That year in Denmark, the world changed me. I grew from 16 years old to 30 in the span of 12 months. And while Rachel and I weren’t living in the same town, we saved our pennies and traveled to see each other at least every other month. In between visits, we wrote each other letters daily. She was my home, and I was hers.

If living in another country changed me, so did my fairy god sister. When we first arrived and couldn’t speak the language she gave me a tip: just laugh. Laugh at everything. I tried it. And it worked. Soon enough, I was engaged in conversations without knowing a word of Danish. It’s a trait that has stuck with me to this day—I laugh a lot and laugh often. In fact, people tell me they can locate me in a room just by following my laughter.

Rachel also helped me commit to becoming vegetarian. We had each gained about 30 hefty pounds dining on ham fat, pork, and a variety of rich, creamy dairy desserts. We were kids—we wanted to eat everything! One day, she suggested we tell our host families that we were Methodists (a religion they knew little about), and tell them we weren’t allowed to eat meat during lent. We just wanted vegetables instead of pork, but didn’t know how else to ask!
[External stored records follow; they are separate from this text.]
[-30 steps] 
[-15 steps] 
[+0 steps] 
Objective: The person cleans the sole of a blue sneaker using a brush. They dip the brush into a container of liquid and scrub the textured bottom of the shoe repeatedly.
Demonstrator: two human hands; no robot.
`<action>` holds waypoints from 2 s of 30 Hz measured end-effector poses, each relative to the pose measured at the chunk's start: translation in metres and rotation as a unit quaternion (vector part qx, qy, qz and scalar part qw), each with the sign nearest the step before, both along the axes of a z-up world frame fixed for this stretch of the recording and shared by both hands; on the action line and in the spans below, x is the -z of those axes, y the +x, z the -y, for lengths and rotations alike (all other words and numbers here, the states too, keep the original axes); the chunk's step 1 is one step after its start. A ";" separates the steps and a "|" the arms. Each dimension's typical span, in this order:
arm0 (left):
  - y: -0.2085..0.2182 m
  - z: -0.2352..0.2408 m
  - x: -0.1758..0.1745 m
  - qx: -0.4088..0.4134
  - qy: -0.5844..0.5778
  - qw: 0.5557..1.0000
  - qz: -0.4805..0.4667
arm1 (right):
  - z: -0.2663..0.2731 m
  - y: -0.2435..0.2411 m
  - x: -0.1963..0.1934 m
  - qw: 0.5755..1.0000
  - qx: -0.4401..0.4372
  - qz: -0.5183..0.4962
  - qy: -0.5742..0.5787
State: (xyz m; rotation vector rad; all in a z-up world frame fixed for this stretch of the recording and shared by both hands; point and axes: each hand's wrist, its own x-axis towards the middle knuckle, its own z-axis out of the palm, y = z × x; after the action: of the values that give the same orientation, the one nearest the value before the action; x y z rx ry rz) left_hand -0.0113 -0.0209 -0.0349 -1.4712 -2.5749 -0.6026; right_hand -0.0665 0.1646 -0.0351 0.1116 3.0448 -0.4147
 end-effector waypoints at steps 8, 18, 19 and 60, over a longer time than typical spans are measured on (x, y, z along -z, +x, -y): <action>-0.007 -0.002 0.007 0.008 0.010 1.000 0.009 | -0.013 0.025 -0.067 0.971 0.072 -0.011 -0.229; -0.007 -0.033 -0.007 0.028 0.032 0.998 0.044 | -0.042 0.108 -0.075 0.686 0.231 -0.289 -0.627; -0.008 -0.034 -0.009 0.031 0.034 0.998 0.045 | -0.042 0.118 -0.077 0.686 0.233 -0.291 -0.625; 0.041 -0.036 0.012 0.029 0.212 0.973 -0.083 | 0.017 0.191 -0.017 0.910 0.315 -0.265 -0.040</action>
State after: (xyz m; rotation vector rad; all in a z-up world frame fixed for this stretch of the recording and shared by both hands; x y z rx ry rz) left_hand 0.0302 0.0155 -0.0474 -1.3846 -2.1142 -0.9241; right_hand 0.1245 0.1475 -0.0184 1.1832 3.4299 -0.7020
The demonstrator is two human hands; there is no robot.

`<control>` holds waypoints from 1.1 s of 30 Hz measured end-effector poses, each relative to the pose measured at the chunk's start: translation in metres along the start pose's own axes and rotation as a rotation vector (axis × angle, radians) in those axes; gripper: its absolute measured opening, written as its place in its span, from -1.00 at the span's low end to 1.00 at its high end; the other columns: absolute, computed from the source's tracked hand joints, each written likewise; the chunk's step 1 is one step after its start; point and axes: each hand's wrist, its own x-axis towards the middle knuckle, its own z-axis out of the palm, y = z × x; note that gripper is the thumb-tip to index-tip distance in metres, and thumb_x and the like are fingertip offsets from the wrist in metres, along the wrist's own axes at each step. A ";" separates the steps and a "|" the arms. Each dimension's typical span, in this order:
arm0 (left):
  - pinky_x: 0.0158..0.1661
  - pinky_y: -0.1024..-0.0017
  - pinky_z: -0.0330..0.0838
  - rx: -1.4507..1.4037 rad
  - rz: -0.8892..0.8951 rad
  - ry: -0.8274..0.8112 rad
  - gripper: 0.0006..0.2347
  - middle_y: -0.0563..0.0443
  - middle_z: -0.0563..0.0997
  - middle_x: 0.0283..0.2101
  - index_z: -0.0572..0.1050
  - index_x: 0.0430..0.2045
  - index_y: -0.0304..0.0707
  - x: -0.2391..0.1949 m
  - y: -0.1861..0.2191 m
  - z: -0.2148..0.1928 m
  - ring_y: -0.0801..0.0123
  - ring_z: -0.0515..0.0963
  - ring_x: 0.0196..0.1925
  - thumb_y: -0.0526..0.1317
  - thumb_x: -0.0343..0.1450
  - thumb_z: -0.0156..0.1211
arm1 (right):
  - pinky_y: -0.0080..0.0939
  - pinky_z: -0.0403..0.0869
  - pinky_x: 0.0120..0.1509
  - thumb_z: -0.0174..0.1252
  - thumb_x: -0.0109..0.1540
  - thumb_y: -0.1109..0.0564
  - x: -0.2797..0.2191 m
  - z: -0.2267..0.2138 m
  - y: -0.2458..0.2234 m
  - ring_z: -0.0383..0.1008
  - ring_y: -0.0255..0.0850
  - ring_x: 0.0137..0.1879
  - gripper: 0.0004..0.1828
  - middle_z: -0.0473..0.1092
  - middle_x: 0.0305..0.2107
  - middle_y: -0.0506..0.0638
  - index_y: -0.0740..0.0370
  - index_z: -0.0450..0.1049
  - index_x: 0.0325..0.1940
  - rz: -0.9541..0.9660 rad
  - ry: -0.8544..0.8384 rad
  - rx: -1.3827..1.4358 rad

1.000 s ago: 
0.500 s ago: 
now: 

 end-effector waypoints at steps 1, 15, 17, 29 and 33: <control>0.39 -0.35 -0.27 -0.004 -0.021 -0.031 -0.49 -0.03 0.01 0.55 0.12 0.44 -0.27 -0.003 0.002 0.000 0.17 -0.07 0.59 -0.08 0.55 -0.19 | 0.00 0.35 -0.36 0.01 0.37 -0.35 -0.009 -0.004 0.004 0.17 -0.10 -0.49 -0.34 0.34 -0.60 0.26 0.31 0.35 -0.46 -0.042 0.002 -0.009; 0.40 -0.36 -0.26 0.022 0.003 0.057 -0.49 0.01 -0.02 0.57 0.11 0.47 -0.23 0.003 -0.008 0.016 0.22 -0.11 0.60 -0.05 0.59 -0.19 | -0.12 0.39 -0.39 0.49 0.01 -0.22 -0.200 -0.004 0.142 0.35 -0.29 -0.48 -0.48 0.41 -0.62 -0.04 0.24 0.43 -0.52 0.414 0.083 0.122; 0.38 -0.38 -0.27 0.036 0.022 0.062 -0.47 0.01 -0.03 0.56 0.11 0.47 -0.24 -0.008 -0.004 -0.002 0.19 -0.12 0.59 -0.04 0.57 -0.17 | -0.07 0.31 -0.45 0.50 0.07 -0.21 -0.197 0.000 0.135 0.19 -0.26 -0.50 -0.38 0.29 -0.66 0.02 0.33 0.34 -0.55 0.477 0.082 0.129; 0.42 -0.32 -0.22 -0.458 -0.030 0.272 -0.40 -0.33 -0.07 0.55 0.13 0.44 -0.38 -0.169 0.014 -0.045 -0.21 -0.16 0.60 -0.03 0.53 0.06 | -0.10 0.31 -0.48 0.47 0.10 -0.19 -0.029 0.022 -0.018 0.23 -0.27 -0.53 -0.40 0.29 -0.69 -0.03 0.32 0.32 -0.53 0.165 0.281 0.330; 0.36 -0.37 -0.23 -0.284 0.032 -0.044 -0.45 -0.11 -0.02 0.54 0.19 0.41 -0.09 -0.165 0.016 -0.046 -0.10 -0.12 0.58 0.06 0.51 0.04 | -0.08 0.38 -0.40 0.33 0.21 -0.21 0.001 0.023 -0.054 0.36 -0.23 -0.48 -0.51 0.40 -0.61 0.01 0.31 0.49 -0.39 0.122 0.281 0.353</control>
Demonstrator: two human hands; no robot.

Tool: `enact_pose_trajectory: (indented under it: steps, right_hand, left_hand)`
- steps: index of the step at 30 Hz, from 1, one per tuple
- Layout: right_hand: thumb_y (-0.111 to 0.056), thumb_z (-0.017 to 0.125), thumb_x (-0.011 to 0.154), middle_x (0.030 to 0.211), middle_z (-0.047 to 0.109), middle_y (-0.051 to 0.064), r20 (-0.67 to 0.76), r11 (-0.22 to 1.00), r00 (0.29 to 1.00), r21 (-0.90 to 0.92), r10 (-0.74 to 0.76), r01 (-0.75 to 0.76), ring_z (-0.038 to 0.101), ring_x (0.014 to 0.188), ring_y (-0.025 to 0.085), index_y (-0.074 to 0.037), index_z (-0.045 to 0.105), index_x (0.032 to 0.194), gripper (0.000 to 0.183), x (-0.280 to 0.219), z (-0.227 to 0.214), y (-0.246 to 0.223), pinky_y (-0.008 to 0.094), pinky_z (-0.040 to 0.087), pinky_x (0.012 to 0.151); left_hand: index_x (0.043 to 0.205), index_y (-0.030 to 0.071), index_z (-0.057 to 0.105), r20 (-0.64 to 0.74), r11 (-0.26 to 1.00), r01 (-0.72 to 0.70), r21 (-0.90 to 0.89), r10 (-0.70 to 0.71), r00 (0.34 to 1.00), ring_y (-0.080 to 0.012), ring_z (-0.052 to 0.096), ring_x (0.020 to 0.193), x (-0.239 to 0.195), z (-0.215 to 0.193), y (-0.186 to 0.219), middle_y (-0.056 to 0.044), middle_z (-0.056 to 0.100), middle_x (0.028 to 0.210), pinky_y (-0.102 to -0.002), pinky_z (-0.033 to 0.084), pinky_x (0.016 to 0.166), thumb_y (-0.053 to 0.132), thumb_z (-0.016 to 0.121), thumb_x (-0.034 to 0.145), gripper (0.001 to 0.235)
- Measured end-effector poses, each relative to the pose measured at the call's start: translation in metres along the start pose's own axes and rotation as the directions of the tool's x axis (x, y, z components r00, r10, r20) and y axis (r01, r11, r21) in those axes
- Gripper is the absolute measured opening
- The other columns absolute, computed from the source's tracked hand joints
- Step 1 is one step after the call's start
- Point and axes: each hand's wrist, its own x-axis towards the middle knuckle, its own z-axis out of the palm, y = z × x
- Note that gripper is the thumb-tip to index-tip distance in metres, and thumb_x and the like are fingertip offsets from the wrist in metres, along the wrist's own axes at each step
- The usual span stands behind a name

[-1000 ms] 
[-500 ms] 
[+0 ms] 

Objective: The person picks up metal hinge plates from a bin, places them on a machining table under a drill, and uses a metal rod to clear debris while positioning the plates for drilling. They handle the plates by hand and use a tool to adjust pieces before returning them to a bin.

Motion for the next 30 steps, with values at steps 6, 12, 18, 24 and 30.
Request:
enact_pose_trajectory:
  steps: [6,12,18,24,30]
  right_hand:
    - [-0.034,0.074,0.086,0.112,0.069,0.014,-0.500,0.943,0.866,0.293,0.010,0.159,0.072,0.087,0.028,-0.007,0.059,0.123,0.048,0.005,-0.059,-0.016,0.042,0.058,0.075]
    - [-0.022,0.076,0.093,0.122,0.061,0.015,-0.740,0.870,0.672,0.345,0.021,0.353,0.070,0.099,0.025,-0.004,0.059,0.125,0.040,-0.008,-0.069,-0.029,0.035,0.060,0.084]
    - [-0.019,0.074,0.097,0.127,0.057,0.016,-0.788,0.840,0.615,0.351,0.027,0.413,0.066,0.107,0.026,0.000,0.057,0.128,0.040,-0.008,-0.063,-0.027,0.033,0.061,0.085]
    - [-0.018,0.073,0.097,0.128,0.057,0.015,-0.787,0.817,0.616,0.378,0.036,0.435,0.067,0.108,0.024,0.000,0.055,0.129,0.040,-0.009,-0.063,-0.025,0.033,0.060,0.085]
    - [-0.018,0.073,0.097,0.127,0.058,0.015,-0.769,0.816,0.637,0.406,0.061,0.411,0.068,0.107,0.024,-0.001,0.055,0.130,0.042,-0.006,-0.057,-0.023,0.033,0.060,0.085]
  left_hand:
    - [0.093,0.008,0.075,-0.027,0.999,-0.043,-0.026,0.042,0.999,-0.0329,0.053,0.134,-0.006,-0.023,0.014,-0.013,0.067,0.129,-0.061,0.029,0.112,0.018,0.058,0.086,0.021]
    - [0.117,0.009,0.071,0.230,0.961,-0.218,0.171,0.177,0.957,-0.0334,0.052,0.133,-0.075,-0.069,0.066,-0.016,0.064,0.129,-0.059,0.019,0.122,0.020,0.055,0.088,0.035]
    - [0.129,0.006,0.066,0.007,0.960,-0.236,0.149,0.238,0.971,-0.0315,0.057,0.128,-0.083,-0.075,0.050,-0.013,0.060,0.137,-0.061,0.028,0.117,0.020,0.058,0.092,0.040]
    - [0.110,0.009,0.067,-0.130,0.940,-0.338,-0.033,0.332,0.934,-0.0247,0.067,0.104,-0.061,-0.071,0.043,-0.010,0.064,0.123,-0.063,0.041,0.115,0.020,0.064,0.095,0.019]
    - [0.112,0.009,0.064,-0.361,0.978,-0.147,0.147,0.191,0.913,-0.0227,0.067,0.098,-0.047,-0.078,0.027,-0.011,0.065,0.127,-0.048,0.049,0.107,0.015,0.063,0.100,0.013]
It worked, and 18 years later, I still don’t eat meat.

If Rachel and I believed we were sisters before traveling to Denmark together, we were bonded on a much more intimate level after our experience abroad. We shared a secret language, a year of experiences that only we knew about, joys like inside jokes, pains nobody could understand, and moments that no one back home would ever share. Like having a magical fort you have built in the woods behind your house, our shared experience was ours alone. We understood each other in a way that no one else could—or ever really has.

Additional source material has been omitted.